## Your goal
Return the entire listing, word for word.

## Records for processing
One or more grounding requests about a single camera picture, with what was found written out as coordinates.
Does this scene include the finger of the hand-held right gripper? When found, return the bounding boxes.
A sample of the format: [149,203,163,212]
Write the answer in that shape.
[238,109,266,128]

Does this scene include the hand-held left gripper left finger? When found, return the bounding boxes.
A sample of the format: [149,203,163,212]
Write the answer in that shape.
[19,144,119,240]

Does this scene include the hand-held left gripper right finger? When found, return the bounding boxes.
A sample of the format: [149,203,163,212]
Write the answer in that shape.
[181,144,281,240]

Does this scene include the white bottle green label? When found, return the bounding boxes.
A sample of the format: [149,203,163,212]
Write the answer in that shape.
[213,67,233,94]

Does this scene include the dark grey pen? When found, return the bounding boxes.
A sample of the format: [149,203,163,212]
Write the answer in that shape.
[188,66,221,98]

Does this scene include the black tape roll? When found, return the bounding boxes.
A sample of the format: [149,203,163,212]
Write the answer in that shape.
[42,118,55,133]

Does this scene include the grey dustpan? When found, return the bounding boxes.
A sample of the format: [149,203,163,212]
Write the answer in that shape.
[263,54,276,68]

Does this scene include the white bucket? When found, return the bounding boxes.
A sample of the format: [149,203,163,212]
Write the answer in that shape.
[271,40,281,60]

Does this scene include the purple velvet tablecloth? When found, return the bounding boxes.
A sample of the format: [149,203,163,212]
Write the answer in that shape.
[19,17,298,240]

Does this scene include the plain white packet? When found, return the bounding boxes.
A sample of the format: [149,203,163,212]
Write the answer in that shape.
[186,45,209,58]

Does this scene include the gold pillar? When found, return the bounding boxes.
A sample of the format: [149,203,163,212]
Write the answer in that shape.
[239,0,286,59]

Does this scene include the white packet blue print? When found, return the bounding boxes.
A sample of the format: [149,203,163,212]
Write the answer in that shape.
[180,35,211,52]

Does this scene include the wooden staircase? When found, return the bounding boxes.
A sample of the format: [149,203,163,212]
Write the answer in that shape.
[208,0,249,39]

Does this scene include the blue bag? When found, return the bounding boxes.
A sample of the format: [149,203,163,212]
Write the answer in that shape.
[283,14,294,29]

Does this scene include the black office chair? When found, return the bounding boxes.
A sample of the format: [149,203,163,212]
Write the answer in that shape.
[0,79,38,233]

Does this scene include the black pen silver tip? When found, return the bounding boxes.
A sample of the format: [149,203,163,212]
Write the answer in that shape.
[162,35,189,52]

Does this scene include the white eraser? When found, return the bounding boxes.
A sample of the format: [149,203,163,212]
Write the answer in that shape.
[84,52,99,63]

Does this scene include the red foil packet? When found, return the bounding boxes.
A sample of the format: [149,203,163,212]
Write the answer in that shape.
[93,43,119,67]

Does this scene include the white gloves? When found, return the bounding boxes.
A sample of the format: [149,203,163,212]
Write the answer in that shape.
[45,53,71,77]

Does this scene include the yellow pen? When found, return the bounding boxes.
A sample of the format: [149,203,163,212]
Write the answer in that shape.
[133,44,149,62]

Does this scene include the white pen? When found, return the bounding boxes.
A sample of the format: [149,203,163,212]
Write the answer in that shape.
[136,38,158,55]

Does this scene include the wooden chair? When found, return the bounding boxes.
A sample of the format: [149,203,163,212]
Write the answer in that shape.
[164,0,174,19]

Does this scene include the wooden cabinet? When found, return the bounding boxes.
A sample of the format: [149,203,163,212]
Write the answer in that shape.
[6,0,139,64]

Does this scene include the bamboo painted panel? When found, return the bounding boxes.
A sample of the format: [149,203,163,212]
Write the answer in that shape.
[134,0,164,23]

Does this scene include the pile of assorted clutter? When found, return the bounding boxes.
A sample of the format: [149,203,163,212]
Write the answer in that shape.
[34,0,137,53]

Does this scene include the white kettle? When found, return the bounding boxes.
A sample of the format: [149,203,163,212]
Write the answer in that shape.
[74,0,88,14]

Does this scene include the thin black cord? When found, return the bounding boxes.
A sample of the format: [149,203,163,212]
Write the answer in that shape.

## Result of this task
One or more grounding requests about a single camera picture, with what was found written out as coordinates.
Does this scene include the finger of the hand-held right gripper? When found, return the bounding boxes.
A sample of the format: [149,203,163,212]
Write the answer in that shape.
[238,109,266,128]

Does this scene include the hand-held left gripper left finger? When found, return the bounding boxes.
A sample of the format: [149,203,163,212]
Write the answer in that shape.
[19,144,119,240]

Does this scene include the hand-held left gripper right finger? When found, return the bounding boxes.
A sample of the format: [149,203,163,212]
Write the answer in that shape.
[181,144,281,240]

Does this scene include the white bottle green label? When found, return the bounding boxes.
A sample of the format: [149,203,163,212]
Write the answer in that shape.
[213,67,233,94]

Does this scene include the dark grey pen? When found, return the bounding boxes.
A sample of the format: [149,203,163,212]
Write the answer in that shape.
[188,66,221,98]

Does this scene include the black tape roll? When found, return the bounding boxes.
A sample of the format: [149,203,163,212]
Write the answer in that shape.
[42,118,55,133]

Does this scene include the grey dustpan? When found, return the bounding boxes.
A sample of the format: [149,203,163,212]
Write the answer in that shape.
[263,54,276,68]

Does this scene include the white bucket? When found, return the bounding boxes.
A sample of the format: [149,203,163,212]
Write the answer in that shape.
[271,40,281,60]

Does this scene include the purple velvet tablecloth? When found, return the bounding boxes.
A sample of the format: [149,203,163,212]
Write the answer in that shape.
[19,17,298,240]

Does this scene include the plain white packet? When found, return the bounding boxes.
A sample of the format: [149,203,163,212]
Write the answer in that shape.
[186,45,209,58]

Does this scene include the gold pillar? When found, return the bounding boxes.
A sample of the format: [149,203,163,212]
Write the answer in that shape.
[239,0,286,59]

Does this scene include the white packet blue print? When found, return the bounding boxes.
A sample of the format: [149,203,163,212]
Write the answer in that shape.
[180,35,211,52]

Does this scene include the wooden staircase? When found, return the bounding boxes.
A sample of the format: [149,203,163,212]
Write the answer in that shape.
[208,0,249,39]

Does this scene include the blue bag? When found, return the bounding boxes.
A sample of the format: [149,203,163,212]
Write the answer in that shape.
[283,14,294,29]

Does this scene include the black office chair? When found, return the bounding boxes.
A sample of the format: [149,203,163,212]
Write the answer in that shape.
[0,79,38,233]

Does this scene include the black pen silver tip? When found, return the bounding boxes.
A sample of the format: [149,203,163,212]
Write the answer in that shape.
[162,35,189,52]

Does this scene include the white eraser? When found, return the bounding boxes.
A sample of the format: [149,203,163,212]
Write the answer in that shape.
[84,52,99,63]

Does this scene include the red foil packet? When found, return the bounding boxes.
A sample of the format: [149,203,163,212]
Write the answer in that shape.
[93,43,119,67]

Does this scene include the white gloves? When found, return the bounding boxes.
A sample of the format: [149,203,163,212]
Write the answer in that shape.
[45,53,71,77]

Does this scene include the yellow pen? When found, return the bounding boxes.
A sample of the format: [149,203,163,212]
Write the answer in that shape.
[133,44,149,62]

Does this scene include the white pen? When found, return the bounding boxes.
A sample of the format: [149,203,163,212]
Write the answer in that shape.
[136,38,158,55]

Does this scene include the wooden chair? When found, return the bounding boxes.
A sample of the format: [149,203,163,212]
Write the answer in that shape.
[164,0,174,19]

Does this scene include the wooden cabinet? When found, return the bounding boxes.
A sample of the format: [149,203,163,212]
Write the answer in that shape.
[6,0,139,64]

Does this scene include the bamboo painted panel? When found, return the bounding boxes.
A sample of the format: [149,203,163,212]
Write the answer in that shape.
[134,0,164,23]

Does this scene include the pile of assorted clutter? When found, return the bounding boxes.
A sample of the format: [149,203,163,212]
Write the answer in that shape.
[34,0,137,53]

Does this scene include the white kettle? When found, return the bounding boxes.
A sample of the format: [149,203,163,212]
Write the answer in that shape.
[74,0,88,14]

Does this scene include the thin black cord? When found, return the bounding boxes.
A sample of the format: [149,203,163,212]
Write the answer in that shape.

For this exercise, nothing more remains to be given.